The first essay, “Collective Incentives for Cleaner Small-Scale Gold Mining on the Frontier: Experimental Tests of Compliance with Group Incentives given Limited State Monitoring”, examines whether collective incentives, i.e. incentives provided to a group conditional on collective compliance, could “outsource” the required local monitoring, i.e. induce group interactions that extend the reach of the state that can observe only aggregate consequences in the context of small-scale gold mining. I employed a framed field-lab experiment in which the miners make decisions regarding mining intensity. The state sets a collective target for an environmental outcome, verifies compliance and provides a group reward for compliance which is split equally among members. Since the target set by the state transforms the situation into a coordination game, outcomes depend on expectations of what others will do. I conducted this experiment with 640 participants in a mining region of the Colombian Pacific and I examine different levels of policy severity and their ordering. The findings of the experiment suggest that such instruments can induce compliance but this regulation involves tradeoffs. For most severe targets – with rewards just above costs – raise gains if successful but can collapse rapidly and completely. In terms of group interactions, better outcomes are found when severity initially is lower suggesting learning.

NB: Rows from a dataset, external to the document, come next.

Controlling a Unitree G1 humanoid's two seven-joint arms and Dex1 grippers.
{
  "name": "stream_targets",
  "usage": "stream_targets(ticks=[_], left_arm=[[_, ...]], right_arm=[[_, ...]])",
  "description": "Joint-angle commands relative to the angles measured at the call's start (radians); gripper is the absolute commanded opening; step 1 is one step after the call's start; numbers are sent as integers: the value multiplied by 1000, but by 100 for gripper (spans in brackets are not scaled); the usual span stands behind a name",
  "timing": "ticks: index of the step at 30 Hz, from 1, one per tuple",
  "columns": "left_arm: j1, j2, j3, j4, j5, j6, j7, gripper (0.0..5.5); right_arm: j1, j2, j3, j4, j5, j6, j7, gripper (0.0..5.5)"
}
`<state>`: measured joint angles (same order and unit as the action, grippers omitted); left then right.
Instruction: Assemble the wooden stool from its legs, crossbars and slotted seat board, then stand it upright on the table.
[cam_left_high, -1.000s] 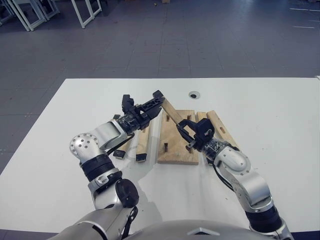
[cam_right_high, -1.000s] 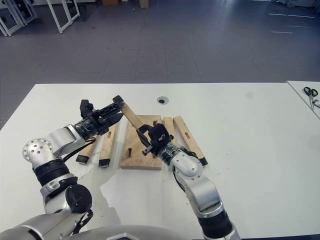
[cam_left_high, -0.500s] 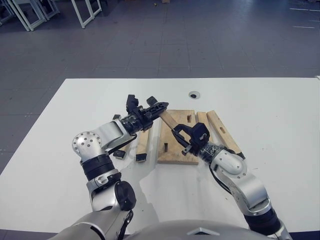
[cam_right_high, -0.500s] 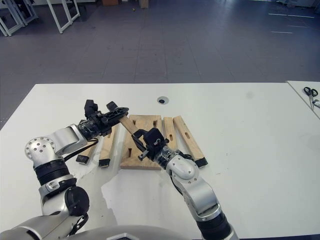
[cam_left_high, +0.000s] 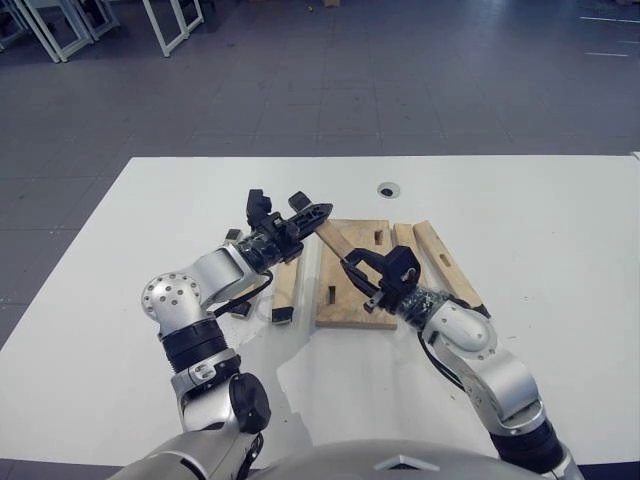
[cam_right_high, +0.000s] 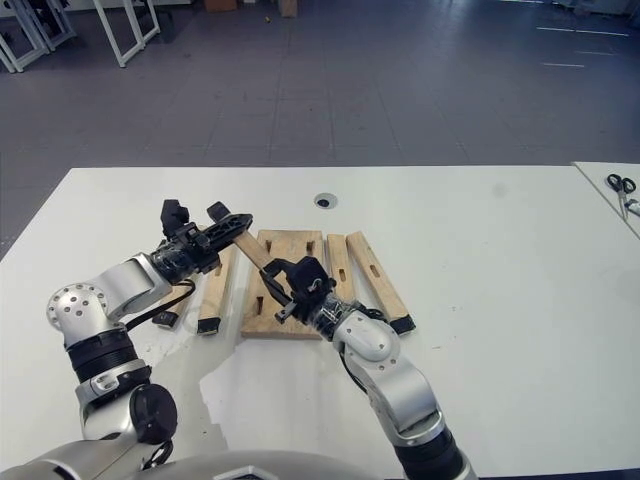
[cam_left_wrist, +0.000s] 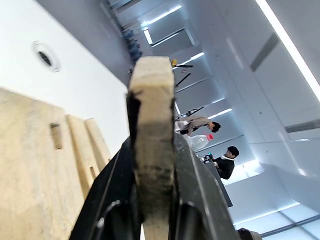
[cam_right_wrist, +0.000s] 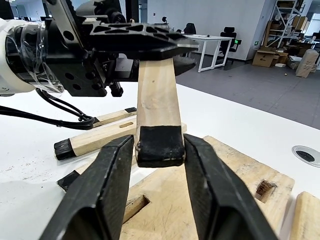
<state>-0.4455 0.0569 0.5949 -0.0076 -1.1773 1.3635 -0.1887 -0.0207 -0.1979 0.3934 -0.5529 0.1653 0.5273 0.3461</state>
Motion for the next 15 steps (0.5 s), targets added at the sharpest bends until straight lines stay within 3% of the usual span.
stream_targets(ticks=[1,5,8,11,13,15], left_arm=[[54,81,-14,-47,13,-60,-34,42],[123,215,35,-141,76,-179,-22,42],[150,224,15,-293,217,-360,66,42],[164,186,-137,-351,398,-506,124,42],[195,232,-312,-315,615,-667,98,42],[222,248,-403,-242,761,-800,80,42]], right_arm=[[13,-9,-20,-29,34,43,12,236],[88,-58,-62,-74,28,66,-5,304],[161,-112,-57,-94,-32,77,-35,332],[145,-111,-11,-79,-91,62,-58,332],[127,-95,6,-63,-114,58,-71,332],[113,-85,16,-51,-126,58,-74,332]])
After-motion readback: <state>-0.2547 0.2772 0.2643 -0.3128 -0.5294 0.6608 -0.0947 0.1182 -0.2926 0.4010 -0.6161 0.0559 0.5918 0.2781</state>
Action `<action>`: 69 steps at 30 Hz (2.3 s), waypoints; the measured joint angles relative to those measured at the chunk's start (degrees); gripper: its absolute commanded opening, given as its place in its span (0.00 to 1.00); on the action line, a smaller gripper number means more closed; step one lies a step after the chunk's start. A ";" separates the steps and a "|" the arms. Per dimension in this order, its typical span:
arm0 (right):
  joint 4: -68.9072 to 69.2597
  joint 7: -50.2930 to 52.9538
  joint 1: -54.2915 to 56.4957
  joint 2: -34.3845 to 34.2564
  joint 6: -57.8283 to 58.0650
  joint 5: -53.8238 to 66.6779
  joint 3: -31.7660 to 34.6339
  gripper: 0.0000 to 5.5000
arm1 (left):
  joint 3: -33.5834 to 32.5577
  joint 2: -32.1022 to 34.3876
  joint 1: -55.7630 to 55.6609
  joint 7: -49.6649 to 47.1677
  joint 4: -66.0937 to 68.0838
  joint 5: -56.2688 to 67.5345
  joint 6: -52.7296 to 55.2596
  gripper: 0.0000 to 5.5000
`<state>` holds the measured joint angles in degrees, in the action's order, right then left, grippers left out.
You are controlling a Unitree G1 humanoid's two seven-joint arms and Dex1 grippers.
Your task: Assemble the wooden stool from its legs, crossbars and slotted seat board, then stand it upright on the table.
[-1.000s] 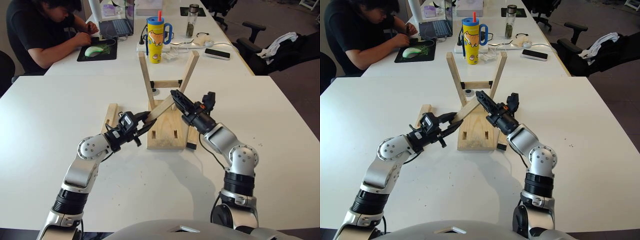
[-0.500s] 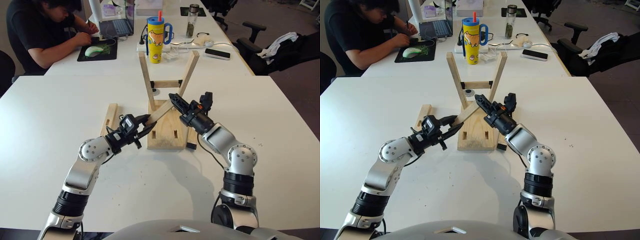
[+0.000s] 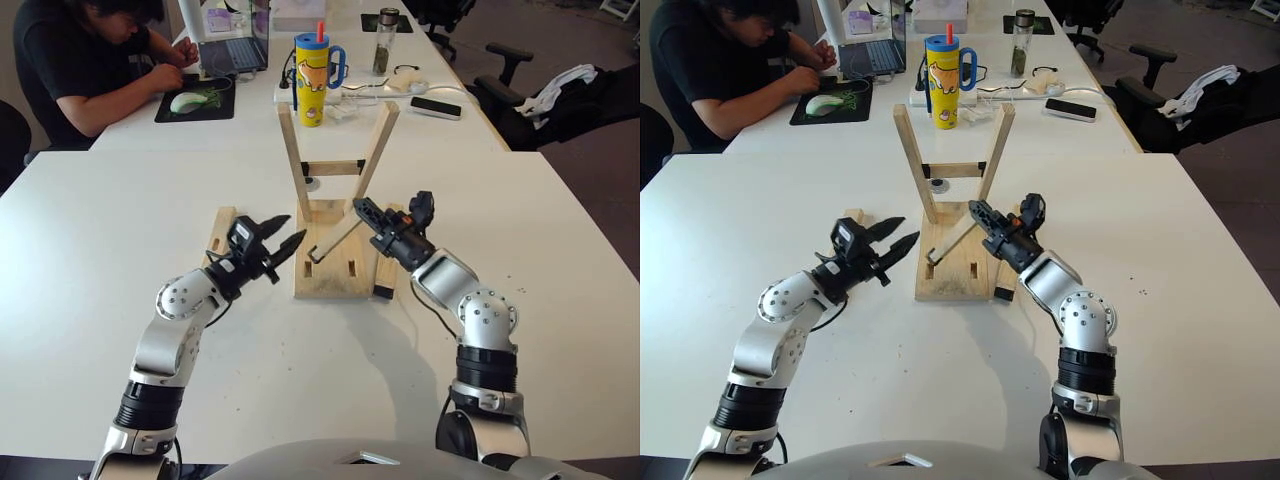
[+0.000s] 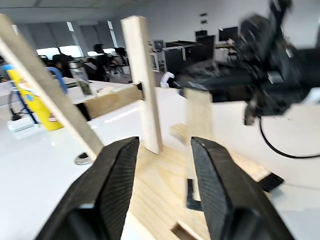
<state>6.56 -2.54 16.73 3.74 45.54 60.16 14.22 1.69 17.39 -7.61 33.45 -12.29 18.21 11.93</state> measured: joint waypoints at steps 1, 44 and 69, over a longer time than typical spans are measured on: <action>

The second essay, “Collective Compliance can be Efficient and Inequitable: Impacts of Leaders among Small-Scale Gold Miners in Colombia”, explores the channels through which communication help groups to coordinate in presence of collective incentives and whether the reached solutions are equitable or not. Also in the context of small-scale gold mining in the Colombian Pacific, I test the effect of communication in compliance with a collective environmental target. The results suggest that communication, as expected, helps to solve coordination challenges but still some groups reach agreements involving unequal outcomes. By examining the agreements that took place in each group, I observe that the main coordination mechanism was the presence of leaders that help other group members to clarify the situation. Interestingly, leaders not only helped groups to reach efficiency but also played a key role in equity by defining how the costs of compliance would be distributed among group members.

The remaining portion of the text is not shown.